SPINAL CORD BREATHING
Spinal cord breathing focuses on the movement of the lower back and the spine through the influence of the breath. While inhaling, bend backwards expanding the chest while drawing in a deep breath. Bring your arms into an “I surrender” position. While exhaling, flex forward and compress the air out of your body, rounding your upper back. This exercise helps to emphasize the importance of the connection of the body and breath by creating an easy fluid movement with the breath.
FLEXION AND EXTENSION
This exercise focuses on the movement of the lower back. By placing the hands on the hips, you create a safe base of support to increase the range of movement within the lower back. This movement is accompanied with structured breathing that correlates between the flexion and extension of the lower back. This link is important to help remove stress and to guide the patient through the exercise. It is important to remember that this exercise is demonstrated with full range of motion and you should perform this exercise within the range of motion that is comfortable for you.
The iron bridge is a progression from the flexion/extension exercise and is focused on strengthening the lower back. To alleviate the pressure from the back bend the patient bends forward comfortably to decrease tension in the spine on completion of the back bend. Descriptor words like hanging on a clothesline are used to create fluid movement in the forward bend. If unsupported back bending is too challenging, repeat the supported exercise in the first round.

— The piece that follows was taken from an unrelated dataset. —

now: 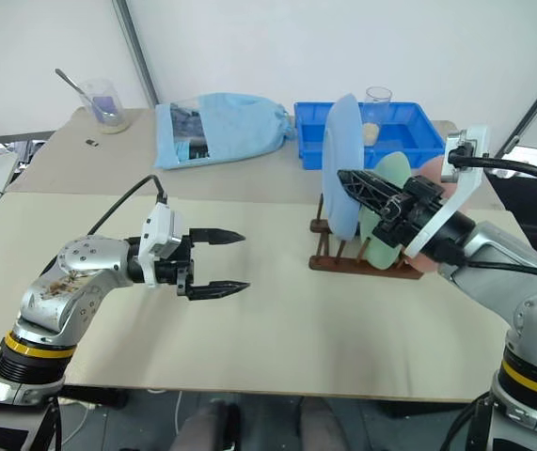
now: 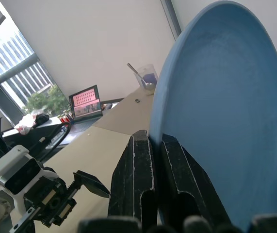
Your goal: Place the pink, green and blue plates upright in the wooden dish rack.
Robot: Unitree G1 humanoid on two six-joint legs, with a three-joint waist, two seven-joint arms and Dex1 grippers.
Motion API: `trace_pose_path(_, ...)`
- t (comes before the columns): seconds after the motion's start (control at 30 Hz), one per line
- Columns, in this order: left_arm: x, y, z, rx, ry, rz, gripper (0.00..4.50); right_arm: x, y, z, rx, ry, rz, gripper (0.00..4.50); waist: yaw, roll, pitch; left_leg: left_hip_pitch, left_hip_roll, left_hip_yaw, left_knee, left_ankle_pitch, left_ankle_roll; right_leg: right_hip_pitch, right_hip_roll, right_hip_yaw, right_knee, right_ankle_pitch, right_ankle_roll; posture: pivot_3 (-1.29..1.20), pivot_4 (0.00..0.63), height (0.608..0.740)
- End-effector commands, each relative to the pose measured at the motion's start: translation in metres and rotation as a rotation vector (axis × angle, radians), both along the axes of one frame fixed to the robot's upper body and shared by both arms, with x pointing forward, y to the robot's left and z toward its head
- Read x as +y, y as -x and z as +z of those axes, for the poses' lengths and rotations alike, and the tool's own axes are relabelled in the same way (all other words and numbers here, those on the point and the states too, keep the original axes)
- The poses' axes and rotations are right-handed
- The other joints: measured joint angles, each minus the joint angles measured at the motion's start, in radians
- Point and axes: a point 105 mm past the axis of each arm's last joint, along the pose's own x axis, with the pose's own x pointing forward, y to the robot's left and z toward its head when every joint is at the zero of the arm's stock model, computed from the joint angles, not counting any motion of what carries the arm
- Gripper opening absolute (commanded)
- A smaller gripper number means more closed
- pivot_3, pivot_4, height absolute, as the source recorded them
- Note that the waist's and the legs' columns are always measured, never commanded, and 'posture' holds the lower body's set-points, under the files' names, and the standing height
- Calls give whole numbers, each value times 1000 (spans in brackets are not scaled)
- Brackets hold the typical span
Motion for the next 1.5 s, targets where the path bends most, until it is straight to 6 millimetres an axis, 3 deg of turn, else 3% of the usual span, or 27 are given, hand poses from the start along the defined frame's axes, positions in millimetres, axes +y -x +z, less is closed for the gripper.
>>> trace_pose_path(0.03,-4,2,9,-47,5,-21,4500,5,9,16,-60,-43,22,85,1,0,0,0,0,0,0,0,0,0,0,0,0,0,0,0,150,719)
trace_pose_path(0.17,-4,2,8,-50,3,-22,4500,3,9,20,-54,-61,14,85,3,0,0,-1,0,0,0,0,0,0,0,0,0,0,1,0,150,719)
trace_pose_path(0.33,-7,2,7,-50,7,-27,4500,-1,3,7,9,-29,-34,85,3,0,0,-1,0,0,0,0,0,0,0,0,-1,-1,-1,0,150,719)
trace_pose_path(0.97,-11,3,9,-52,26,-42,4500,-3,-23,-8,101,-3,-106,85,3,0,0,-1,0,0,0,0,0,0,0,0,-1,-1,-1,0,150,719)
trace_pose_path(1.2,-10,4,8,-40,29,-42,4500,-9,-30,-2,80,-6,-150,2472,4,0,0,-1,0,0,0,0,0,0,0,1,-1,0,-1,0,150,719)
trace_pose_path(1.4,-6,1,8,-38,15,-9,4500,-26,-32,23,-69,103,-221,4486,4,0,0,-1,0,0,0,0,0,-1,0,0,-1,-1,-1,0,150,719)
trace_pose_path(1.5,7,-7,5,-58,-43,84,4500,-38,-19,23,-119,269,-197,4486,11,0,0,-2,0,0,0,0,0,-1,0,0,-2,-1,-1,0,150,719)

HIP IN, OUT, UP AND ACROSS
This exercise is focused on opening the inner and outer portions of the hips. While balancing on one leg, the patient swings the opposite leg across the body with the foot turned inward and then up and outwards with the foot turned outwards as well, before returning the foot back to the ground. This is an excellent exercise for developing strength and stability because it requires balance on one leg while performing the movement.

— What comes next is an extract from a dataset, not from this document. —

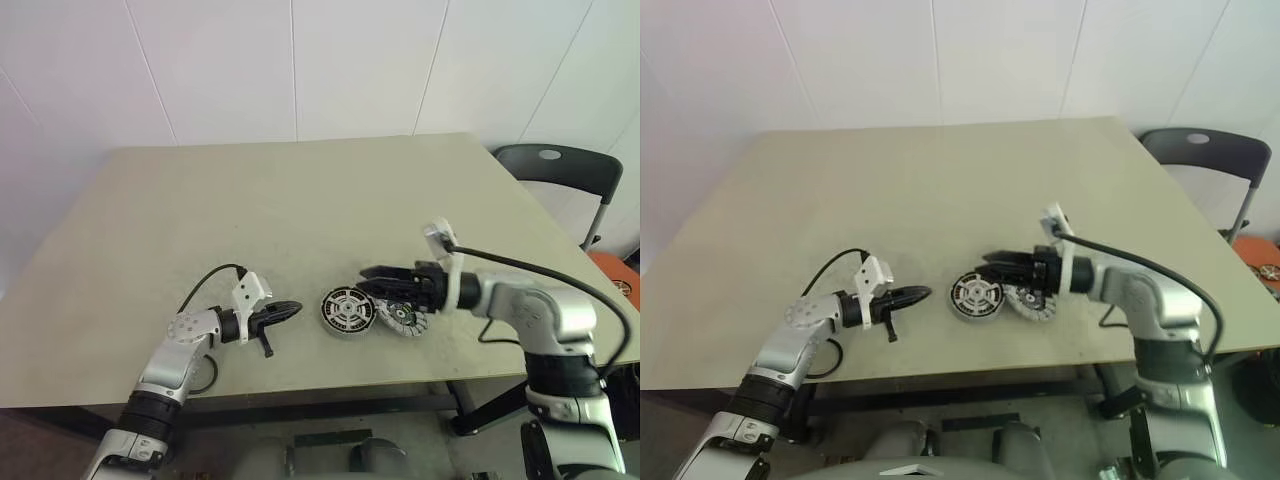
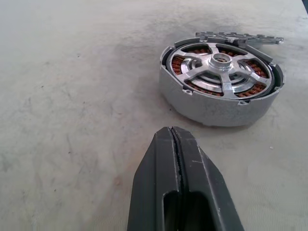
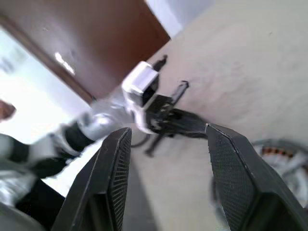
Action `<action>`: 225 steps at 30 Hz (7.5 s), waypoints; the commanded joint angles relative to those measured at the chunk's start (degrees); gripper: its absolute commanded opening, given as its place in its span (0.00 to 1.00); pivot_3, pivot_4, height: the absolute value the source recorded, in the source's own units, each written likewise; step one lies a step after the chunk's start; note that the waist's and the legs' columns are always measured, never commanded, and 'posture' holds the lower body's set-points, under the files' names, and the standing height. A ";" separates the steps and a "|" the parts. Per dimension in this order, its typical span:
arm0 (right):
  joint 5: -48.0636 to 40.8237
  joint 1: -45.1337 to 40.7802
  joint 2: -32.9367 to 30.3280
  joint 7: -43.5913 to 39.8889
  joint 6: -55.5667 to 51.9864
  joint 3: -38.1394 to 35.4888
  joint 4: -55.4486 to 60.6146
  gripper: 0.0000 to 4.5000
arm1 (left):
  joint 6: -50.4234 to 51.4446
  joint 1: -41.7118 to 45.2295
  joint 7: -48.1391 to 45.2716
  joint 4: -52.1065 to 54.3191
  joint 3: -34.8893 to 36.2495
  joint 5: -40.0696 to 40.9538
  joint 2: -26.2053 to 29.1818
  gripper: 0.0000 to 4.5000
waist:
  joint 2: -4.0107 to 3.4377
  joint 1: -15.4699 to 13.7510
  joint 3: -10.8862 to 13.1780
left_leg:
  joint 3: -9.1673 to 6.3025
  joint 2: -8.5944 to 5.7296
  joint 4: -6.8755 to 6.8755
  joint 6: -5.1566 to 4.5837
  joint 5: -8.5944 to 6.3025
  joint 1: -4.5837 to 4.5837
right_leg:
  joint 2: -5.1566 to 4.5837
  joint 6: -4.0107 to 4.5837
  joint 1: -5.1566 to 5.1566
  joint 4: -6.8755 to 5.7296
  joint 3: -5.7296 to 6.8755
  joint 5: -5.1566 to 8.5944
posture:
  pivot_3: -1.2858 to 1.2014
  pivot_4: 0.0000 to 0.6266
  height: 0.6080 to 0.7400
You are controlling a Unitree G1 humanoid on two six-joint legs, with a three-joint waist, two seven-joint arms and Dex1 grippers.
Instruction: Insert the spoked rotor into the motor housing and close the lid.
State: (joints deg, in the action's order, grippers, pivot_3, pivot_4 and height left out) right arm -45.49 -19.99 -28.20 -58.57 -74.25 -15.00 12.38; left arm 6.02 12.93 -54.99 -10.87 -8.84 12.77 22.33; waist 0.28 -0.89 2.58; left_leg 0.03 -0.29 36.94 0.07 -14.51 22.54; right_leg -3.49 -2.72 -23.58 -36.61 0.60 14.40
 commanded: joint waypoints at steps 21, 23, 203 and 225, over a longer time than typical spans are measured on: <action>-13.93 10.75 5.62 38.55 -17.30 -22.06 -10.52 0.99 | -4.26 4.77 -1.66 -4.44 -2.37 -1.34 -2.68 0.00 | 0.02 0.55 0.00 | 0.02 0.09 0.27 -0.19 -0.08 -0.28 | 0.29 -0.48 0.67 0.50 0.24 0.07 | 0.52 0.00 1.00; -12.76 9.19 7.08 41.49 -16.37 -23.11 -11.49 0.99 | -4.39 4.40 -1.47 -4.47 -2.53 -1.49 -2.85 0.00 | 0.03 0.38 0.00 | 0.03 0.08 0.28 -0.19 -0.07 -0.26 | 0.28 -0.49 0.68 0.51 0.23 0.07 | 0.52 0.00 1.00; 36.64 -5.31 -3.44 8.32 40.02 31.31 -15.16 0.68 | -1.54 3.18 0.48 0.04 0.45 -1.02 0.26 0.00 | -0.05 1.40 0.01 | 0.16 0.10 0.15 -0.53 -0.28 -0.97 | 0.39 -0.49 1.15 0.44 -0.06 -0.06 | 0.52 0.00 1.00; 36.57 -7.08 -4.87 6.20 42.28 30.72 -18.41 0.68 | -1.33 2.74 0.58 -0.10 -0.08 -1.18 -0.08 0.00 | -0.06 1.19 0.02 | 0.16 -0.06 0.15 -0.50 -0.29 -0.93 | 0.06 -0.50 1.03 0.55 -0.01 -0.05 | 0.52 0.00 1.00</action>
State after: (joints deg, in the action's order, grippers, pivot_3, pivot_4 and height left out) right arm -10.31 -27.08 -31.58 -52.85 -30.86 16.48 -4.80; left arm 5.31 15.35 -54.55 -11.70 -8.87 11.77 22.34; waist 0.22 0.30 2.60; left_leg 0.19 -0.35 37.07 -0.43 -14.80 21.62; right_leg -3.44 -3.22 -22.55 -36.03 0.59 14.35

This exercise is important for increasing circulation through the knee joints as well as increasing range of motion. Standing with their feet under their hips and with the hands on their knees the patient moves the knees in slow, small circles and is encourage to imagine stirring a pot of soup to promote warm, fluid imagery while performing this exercise.
The baby is an exercise designed to use random movement to promote circulation throughout all the major joints of the body. Lying on your back with hands and legs in the air, shake your arms and legs in random movement patterns helps to increase blood flow to your joints to help reduce tension. Random movement is usually left to children, but is good for exercising our body maps as well.
This stretching exercise is located at the end of the lower qi gong exercises to promote range of motion and relaxation of the trunk after standing. Sitting cross-legged on the ground, place one hand on the ground for support and leans towards the leaning arm, stretching the opposite arm and side of the body. The position is then switched in order to promote equal motion to both sides of the body.